__Data for processing__.
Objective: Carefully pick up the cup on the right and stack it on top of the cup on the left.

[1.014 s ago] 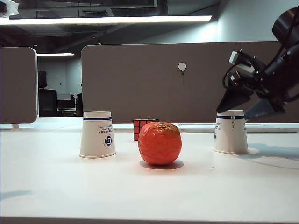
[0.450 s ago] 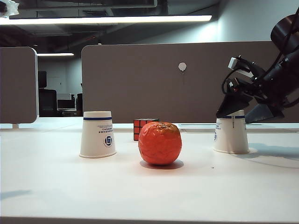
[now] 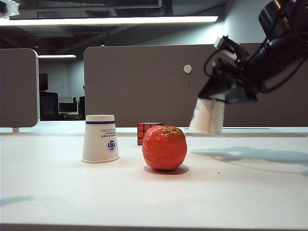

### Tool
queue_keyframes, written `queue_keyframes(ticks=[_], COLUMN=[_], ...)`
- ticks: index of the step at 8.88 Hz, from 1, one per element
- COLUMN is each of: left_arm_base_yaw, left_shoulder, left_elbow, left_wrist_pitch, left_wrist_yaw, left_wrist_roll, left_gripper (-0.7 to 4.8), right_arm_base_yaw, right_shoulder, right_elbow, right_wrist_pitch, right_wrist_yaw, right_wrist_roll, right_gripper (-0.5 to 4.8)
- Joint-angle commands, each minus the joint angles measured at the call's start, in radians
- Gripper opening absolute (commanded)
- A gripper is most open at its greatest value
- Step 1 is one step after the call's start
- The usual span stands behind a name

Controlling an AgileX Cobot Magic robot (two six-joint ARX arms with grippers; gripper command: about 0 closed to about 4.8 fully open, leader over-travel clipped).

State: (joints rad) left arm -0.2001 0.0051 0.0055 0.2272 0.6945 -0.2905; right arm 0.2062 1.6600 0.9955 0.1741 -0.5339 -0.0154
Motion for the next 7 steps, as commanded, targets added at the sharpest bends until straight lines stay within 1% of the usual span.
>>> queue_keyframes(ticks=[1, 2, 3, 4, 5, 6, 7], left_arm_base_yaw=[0.0, 0.0, -0.001, 0.0, 0.0, 0.0, 0.0], left_shoulder=[0.0, 0.0, 0.0, 0.0, 0.0, 0.0, 0.0], left_elbow=[0.002, 0.002, 0.002, 0.002, 0.002, 0.002, 0.002], left_wrist_pitch=[0.013, 0.013, 0.014, 0.014, 0.014, 0.014, 0.014], left_wrist_yaw=[-0.002, -0.002, -0.002, -0.002, -0.002, -0.002, -0.002], left_wrist_roll=[-0.005, -0.005, -0.005, -0.005, -0.005, -0.005, -0.005], left_gripper=[-0.03, -0.03, -0.03, -0.03, -0.03, -0.03, -0.03], right_arm_base_yaw=[0.194, 0.224, 0.378, 0.393, 0.443, 0.462, 0.465], right_shoulder=[-0.004, -0.004, 0.025, 0.057, 0.13, 0.159, 0.204], right_elbow=[0.157, 0.181, 0.198, 0.209, 0.27, 0.304, 0.347], right_wrist_pitch=[0.042, 0.048, 0.116, 0.115, 0.114, 0.106, 0.064], right_wrist_yaw=[-0.063, -0.059, 0.09, 0.088, 0.089, 0.098, 0.122], right_wrist_roll=[0.037, 0.037, -0.011, -0.011, -0.007, -0.008, -0.008], right_gripper=[3.01, 3.01, 2.82, 2.82, 2.82, 2.82, 2.82])
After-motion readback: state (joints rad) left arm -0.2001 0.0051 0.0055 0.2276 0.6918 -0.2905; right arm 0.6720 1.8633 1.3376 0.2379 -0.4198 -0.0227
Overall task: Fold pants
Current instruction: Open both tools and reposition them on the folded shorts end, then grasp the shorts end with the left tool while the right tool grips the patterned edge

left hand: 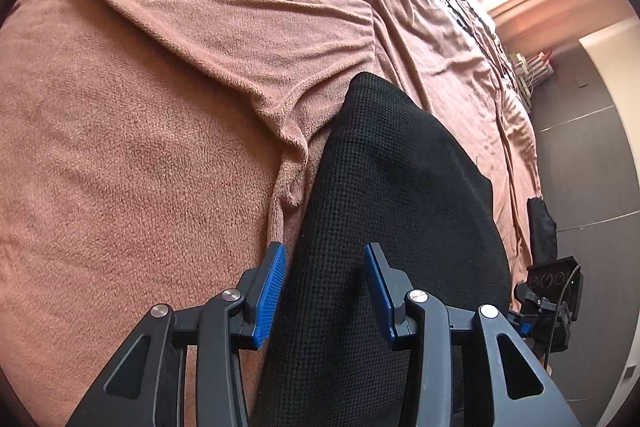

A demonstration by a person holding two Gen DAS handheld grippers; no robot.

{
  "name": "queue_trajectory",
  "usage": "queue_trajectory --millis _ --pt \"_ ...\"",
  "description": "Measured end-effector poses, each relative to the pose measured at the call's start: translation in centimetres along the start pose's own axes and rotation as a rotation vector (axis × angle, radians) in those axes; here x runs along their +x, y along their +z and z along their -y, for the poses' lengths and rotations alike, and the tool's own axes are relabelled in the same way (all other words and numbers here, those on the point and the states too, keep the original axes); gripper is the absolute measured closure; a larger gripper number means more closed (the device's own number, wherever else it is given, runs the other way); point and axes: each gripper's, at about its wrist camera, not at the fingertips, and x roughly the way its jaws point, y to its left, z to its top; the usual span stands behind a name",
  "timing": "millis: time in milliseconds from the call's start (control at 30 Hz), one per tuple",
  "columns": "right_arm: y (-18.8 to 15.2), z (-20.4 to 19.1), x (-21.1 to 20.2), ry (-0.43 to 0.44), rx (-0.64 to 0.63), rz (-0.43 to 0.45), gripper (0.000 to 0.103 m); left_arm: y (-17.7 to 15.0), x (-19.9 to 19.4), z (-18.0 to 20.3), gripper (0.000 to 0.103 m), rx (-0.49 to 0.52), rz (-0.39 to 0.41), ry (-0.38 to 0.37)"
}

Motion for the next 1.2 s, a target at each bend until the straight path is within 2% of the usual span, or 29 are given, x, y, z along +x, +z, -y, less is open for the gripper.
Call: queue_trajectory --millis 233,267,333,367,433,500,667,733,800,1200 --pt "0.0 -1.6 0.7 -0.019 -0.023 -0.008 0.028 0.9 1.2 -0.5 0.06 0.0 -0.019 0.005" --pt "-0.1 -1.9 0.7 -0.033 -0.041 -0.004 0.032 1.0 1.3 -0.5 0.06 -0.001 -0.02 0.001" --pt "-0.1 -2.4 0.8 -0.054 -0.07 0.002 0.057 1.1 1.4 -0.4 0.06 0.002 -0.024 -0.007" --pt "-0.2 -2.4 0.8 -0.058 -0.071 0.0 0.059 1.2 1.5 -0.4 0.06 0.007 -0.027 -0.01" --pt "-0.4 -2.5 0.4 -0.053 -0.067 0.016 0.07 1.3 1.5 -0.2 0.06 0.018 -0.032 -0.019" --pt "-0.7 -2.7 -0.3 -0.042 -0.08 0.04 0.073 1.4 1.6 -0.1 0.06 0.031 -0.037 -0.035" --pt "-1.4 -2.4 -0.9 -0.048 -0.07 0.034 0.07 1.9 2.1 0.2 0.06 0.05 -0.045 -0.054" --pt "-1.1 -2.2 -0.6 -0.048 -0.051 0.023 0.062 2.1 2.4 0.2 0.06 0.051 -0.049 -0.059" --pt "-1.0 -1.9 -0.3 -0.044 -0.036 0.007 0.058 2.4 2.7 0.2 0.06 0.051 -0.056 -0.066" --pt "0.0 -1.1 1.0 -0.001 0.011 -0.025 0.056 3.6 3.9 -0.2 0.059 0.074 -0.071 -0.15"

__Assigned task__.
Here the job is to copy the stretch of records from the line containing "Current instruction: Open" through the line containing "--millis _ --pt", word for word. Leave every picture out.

__Response for this exercise__.
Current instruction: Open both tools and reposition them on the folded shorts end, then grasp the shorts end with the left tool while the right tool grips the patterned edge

left hand: 

A demonstration by a person holding two Gen DAS handheld grippers; no robot.

{
  "name": "queue_trajectory",
  "usage": "queue_trajectory --millis _ --pt \"_ ...\"",

Reply complete, and nothing else is required.